▶ Assignment:
Return all the entries. Match them word for word.

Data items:
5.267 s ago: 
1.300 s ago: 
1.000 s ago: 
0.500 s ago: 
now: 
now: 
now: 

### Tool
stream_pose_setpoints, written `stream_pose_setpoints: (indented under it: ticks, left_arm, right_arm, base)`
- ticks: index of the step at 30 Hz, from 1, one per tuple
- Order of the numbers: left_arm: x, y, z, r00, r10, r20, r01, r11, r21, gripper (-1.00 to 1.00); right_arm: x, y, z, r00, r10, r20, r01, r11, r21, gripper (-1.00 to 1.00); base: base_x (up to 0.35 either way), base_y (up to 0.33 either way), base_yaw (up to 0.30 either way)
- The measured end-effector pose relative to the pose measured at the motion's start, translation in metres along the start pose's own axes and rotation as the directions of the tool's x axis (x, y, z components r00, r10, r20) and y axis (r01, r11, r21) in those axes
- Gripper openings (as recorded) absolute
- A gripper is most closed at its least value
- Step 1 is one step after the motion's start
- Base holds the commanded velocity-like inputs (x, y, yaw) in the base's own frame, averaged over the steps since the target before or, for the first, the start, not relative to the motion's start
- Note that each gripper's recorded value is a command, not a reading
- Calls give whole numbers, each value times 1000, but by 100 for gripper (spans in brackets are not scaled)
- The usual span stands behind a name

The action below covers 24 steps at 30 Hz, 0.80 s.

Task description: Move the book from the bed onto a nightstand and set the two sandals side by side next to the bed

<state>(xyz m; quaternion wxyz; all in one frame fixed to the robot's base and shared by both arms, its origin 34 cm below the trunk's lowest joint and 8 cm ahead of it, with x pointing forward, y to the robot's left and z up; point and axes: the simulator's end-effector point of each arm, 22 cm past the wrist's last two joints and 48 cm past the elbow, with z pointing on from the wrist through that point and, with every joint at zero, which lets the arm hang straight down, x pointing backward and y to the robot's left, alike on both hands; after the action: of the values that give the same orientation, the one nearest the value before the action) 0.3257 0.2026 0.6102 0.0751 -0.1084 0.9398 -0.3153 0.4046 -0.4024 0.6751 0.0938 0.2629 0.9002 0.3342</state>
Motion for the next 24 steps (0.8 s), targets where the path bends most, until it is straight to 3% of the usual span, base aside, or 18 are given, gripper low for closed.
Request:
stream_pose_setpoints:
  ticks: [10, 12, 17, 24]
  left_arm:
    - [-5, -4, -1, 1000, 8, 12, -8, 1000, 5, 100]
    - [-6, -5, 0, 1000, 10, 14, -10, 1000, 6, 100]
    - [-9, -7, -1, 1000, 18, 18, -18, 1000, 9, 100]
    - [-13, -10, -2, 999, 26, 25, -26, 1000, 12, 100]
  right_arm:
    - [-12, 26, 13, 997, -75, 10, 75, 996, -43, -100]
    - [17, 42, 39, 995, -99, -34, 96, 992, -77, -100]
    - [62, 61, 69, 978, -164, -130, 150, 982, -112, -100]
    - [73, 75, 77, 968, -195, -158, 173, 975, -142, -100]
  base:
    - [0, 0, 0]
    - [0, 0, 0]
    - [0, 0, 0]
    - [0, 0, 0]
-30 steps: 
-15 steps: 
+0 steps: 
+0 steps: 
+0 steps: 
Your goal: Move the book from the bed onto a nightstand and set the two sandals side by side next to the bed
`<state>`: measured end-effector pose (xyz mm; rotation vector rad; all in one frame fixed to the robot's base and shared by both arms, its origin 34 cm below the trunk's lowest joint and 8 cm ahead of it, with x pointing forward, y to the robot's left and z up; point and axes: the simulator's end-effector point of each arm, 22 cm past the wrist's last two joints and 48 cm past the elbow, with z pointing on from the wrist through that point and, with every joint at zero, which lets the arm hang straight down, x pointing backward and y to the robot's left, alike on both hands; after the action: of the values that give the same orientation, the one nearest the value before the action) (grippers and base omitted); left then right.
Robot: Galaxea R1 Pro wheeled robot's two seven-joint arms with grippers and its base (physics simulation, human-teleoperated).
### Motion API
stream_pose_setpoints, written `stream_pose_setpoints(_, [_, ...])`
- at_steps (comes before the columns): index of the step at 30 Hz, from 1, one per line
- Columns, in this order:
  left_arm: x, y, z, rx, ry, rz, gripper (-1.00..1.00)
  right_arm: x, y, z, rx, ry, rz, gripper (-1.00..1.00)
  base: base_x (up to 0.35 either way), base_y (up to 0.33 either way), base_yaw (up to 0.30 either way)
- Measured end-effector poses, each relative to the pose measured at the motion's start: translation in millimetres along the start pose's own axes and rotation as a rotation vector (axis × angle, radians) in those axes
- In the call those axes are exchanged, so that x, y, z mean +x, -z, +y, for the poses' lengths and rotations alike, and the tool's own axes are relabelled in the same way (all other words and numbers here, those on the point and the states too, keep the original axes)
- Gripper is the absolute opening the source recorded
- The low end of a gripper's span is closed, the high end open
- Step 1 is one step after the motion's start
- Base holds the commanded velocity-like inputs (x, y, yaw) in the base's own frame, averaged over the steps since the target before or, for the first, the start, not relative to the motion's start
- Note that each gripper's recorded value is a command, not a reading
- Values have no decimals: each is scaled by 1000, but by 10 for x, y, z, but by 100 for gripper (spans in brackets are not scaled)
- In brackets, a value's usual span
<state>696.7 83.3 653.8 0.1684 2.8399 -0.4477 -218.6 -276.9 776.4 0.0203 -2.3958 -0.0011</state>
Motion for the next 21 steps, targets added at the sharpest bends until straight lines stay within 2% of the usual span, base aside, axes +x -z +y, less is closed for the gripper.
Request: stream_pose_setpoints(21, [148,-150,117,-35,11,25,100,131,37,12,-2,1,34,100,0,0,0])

▶ Solution to the exercise:
5.267 s ago: 
1.300 s ago: 
1.000 s ago: 
0.500 s ago: 
now: 
now: 
now: 

### Tool
stream_pose_setpoints, written `stream_pose_setpoints: (indented under it: ticks, left_arm, right_arm, base)`
- ticks: index of the step at 30 Hz, from 1, one per tuple
- Order of the numbers: left_arm: x, y, z, r00, r10, r20, r01, r11, r21, gripper (-1.00 to 1.00); right_arm: x, y, z, r00, r10, r20, r01, r11, r21, gripper (-1.00 to 1.00); base: base_x (up to 0.35 either way), base_y (up to 0.33 either way), base_yaw (up to 0.30 either way)
- The measured end-effector pose relative to the pose measured at the motion's start, translation in metres along the start pose's own axes and rotation as the directions of the tool's x axis (x, y, z components r00, r10, r20) and y axis (r01, r11, r21) in those axes
- Gripper openings (as recorded) absolute
- A gripper is most closed at its least value
- Step 1 is one step after the motion's start
- Base holds the commanded velocity-like inputs (x, y, yaw) in the base's own frame, averaged over the steps since the target before or, for the first, the start, not relative to the motion's start
- Note that each gripper's recorded value is a command, not a reading
- Calls give whole numbers, each value times 1000, but by 100 for gripper (spans in brackets are not scaled)
- The usual span stands behind a name

The action below covers 24 steps at 30 Hz, 0.80 s.

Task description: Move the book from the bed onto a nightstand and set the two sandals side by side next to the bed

<state>(xyz m; quaternion wxyz; all in one frame fixed to the robot's base and shared by both arms, its origin 34 cm below the trunk's lowest joint and 8 cm ahead of it, with x pointing forward, y to the robot's left and z up; point and axes: the simulator's end-effector point of each arm, 22 cm past the wrist's last two joints and 48 cm past the elbow, with z pointing on from the wrist through that point and, with every joint at zero, which lets the arm hang straight down, x pointing backward and y to the robot's left, alike on both hands; after the action: of the values that give the same orientation, the one nearest the value before the action) 0.3257 0.2026 0.6102 0.0751 -0.1084 0.9398 -0.3153 0.4046 -0.4024 0.6751 0.0938 0.2629 0.9002 0.3342</state>
Motion for the next 24 steps (0.8 s), targets where the path bends most, until it is straight to 3% of the usual span, base aside, or 18 are given, gripper low for closed.
Request:
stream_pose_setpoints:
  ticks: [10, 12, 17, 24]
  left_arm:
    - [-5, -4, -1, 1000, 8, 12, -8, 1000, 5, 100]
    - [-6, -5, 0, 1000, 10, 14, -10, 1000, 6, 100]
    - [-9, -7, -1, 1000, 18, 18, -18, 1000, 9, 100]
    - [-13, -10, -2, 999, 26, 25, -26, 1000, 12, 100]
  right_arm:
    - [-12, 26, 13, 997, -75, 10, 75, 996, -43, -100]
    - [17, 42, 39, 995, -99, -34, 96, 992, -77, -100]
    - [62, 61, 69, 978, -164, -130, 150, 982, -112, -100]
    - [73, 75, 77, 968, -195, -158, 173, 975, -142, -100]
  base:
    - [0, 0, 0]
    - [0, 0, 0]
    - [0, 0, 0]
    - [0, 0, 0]
-30 steps: 
-15 steps: 
+0 steps: 
+0 steps: 
+0 steps: 
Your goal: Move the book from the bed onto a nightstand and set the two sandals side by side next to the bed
`<state>`: measured end-effector pose (xyz mm; rotation vector rad; all in one frame fixed to the robot's base and shared by both arms, its origin 34 cm below the trunk's lowest joint and 8 cm ahead of it, with x pointing forward, y to the robot's left and z up; point and axes: the simulator's end-effector point of each arm, 22 cm past the wrist's last two joints and 48 cm past the elbow, with z pointing on from the wrist through that point and, with every joint at zero, which lets the arm hang straight down, x pointing backward and y to the robot's left, alike on both hands; after the action: of the values that give the same orientation, the one nearest the value before the action) (grippers and base omitted); left then right.
Robot: Galaxea R1 Pro wheeled robot's two seven-joint arms with grippers and its base (physics simulation, human-teleoperated).
### Motion API
stream_pose_setpoints, written `stream_pose_setpoints(_, [_, ...])`
- at_steps (comes before the columns): index of the step at 30 Hz, from 1, one per line
- Columns, in this order:
  left_arm: x, y, z, rx, ry, rz, gripper (-1.00..1.00)
  right_arm: x, y, z, rx, ry, rz, gripper (-1.00..1.00)
  base: base_x (up to 0.35 either way), base_y (up to 0.33 either way), base_yaw (up to 0.30 either way)
- Measured end-effector poses, each relative to the pose measured at the motion's start: translation in millimetres along the start pose's own axes and rotation as a rotation vector (axis × angle, radians) in those axes
- In the call those axes are exchanged, so that x, y, z mean +x, -z, +y, for the poses' lengths and rotations alike, and the tool's own axes are relabelled in the same way (all other words and numbers here, those on the point and the states too, keep the original axes)
- Gripper is the absolute opening the source recorded
- The low end of a gripper's span is closed, the high end open
- Step 1 is one step after the motion's start
- Base holds the commanded velocity-like inputs (x, y, yaw) in the base's own frame, averaged over the steps since the target before or, for the first, the start, not relative to the motion's start
- Note that each gripper's recorded value is a command, not a reading
- Values have no decimals: each is scaled by 1000, but by 10 for x, y, z, but by 100 for gripper (spans in brackets are not scaled)
- In brackets, a value's usual span
<state>696.7 83.3 653.8 0.1684 2.8399 -0.4477 -218.6 -276.9 776.4 0.0203 -2.3958 -0.0011</state>
Motion for the next 21 steps, targets added at the sharpest bends until straight lines stay within 2% of the usual span, base aside, axes +x -z +y, less is closed for the gripper.
Request: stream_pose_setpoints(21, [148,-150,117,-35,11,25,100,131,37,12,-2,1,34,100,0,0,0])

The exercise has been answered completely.